Women are patently fanatical about the brand and about the brand’s founder, DeAnne Stidham, who holds weekly conference calls to address her thousands of employees and followers with words of encouragement and sales tips.
In a tearful online video, Stidham says that she launched LuLaRoe in large part to give women a way to make extra money while raising their children. She’s part CEO, part spiritual leader, often encouraging her consultants to carry out the LuLaRoe mantra: “grace, charm, and hustle.”
LuLaRoe doesn’t disclose sales figures, but the sheer number of consultants working for the company should be an indicator as to the kind of growth that it has experienced in the last year.
Consultants must buy a minimum of about $5,000 in inventory to enter the business that they then sell for a markup.
Since LuLaRoe added 33,000 consultants in the last year, that’s about $165 million in sales — and that’s just the consultants’ initial investments.
LuLaRoe is a multilevel-marketing company — meaning that employees can earn money not only from their direct sales, but also for the sales of a team of recruits, which is likely part of the reason why the company has grown so quickly.
Laigle made a $21,000 bonus check off of her team’s sales for the month of July.
Other companies that operate under this strategy include Tupperware, Mary Kay, Beachbody, and Herbalife. Multilevel-marketing companies have gotten a bad rap for encouraging people to make investments under the promise of exaggerated earnings potential.
But unlike other multilevel-marketing companies, LuLaRoe lets consultants sell unsold inventory back to the company if they want to get out of the business.
The clothes are wildly popular, with new styles often selling out in a matter of seconds during online “parties.” The mad rush for new LuLaRoe styles has led to an inside joke among the brand’s addicts that whoever has the fastest fingers wins.
Online parties start at a specific time, and whoever is the first to comment “sold” on a picture of an item gets to buy that item.
The frenzied excitement around LuLaRoe is driven in large part by the sense of scarcity that it maintains with its clothes.
The company’s design team makes about 400 new artworks for fabric each day that are then sewn on to about 5,000 garments, and every consultant has different inventory.

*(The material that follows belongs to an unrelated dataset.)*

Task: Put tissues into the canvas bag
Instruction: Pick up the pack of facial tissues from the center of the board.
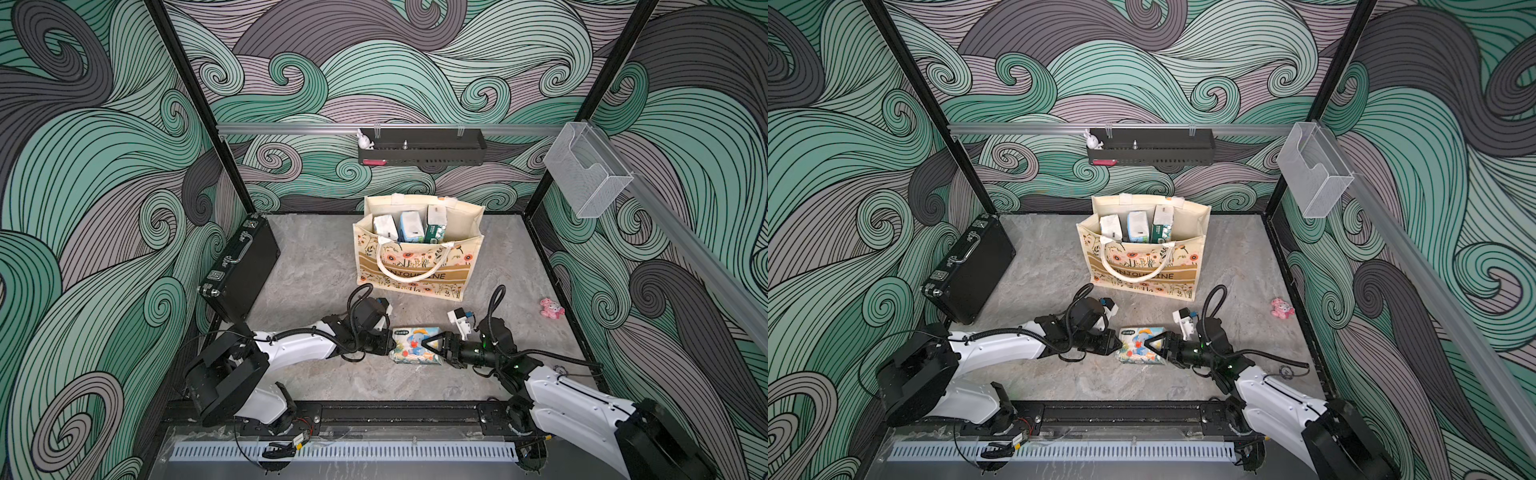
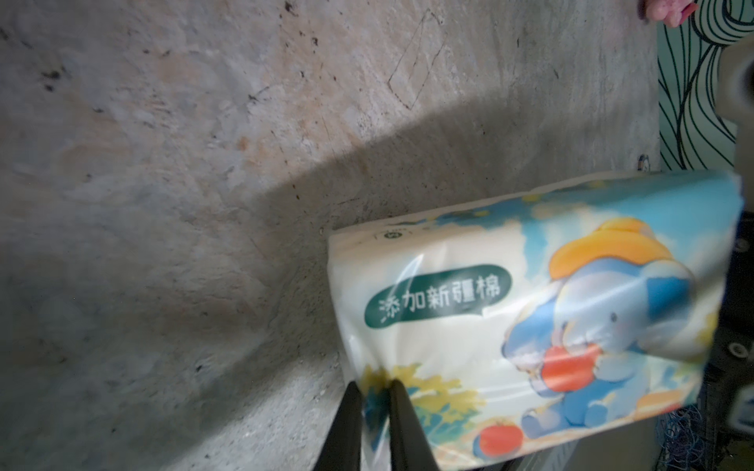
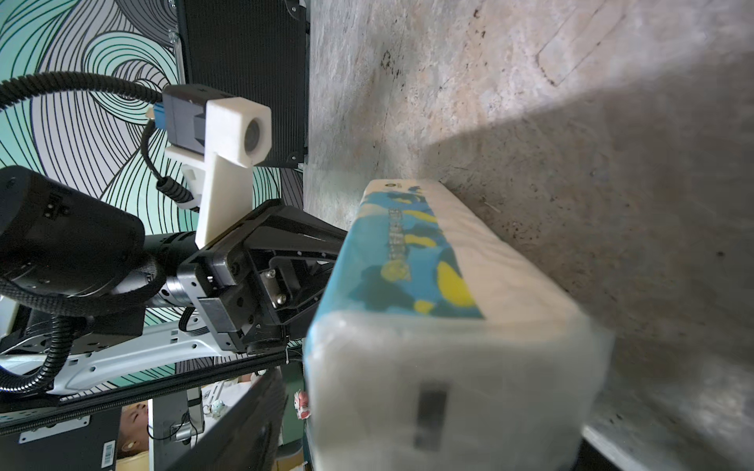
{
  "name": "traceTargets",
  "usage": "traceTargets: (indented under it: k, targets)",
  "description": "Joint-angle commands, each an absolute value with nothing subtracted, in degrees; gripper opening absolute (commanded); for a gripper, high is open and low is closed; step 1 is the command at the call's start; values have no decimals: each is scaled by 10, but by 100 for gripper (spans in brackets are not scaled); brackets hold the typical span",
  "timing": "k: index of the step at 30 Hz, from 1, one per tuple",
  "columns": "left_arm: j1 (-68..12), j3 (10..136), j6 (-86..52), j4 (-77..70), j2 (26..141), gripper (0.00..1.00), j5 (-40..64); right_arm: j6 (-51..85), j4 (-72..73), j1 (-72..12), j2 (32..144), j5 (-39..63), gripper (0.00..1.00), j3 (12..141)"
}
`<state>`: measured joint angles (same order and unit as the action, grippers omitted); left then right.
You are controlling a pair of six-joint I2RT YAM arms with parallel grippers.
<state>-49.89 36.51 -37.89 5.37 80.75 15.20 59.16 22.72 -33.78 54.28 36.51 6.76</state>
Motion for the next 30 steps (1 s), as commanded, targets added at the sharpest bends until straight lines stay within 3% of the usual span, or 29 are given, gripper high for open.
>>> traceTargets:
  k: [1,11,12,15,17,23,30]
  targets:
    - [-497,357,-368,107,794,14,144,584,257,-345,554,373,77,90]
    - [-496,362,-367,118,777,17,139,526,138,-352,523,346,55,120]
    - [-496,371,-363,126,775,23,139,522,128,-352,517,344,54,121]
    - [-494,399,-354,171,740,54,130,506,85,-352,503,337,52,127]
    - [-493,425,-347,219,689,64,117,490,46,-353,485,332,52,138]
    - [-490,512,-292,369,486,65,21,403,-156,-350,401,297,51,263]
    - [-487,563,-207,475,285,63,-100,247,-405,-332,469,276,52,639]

So if you aren’t the first to buy something, then you may never have another chance.
“We call it unicorn hunting — searching for the pattern that you have to have that’s in your favorite style and your size,” Laigle says.
LuLaRoe’s prices range from $25 for a pair of adult leggings to $35 for shirts, and $45 to $75 for dresses. The sizes are meant to fit all body types, from sizes 0 to 22.
Consultants can set their own prices, but LuLaRoe requires minimum prices for each item. The company discourages consultants from holding frequent discounts, so as not to cheapen the brand.
“I tell people we are Nordstrom, not JCPenney,” Laigle jokes.
In addition to women’s clothes, the brand also makes clothing for men, affectionately known as “Lulabros.”
Laigle says that she’s paid off her student loans and opened college savings accounts for her children with the money that she’s made from LuLaRoe.
“It has completely changed my life,” she says. “My entire family is outfitted in the product. All my friends have heard me go on about it. It’s my life.”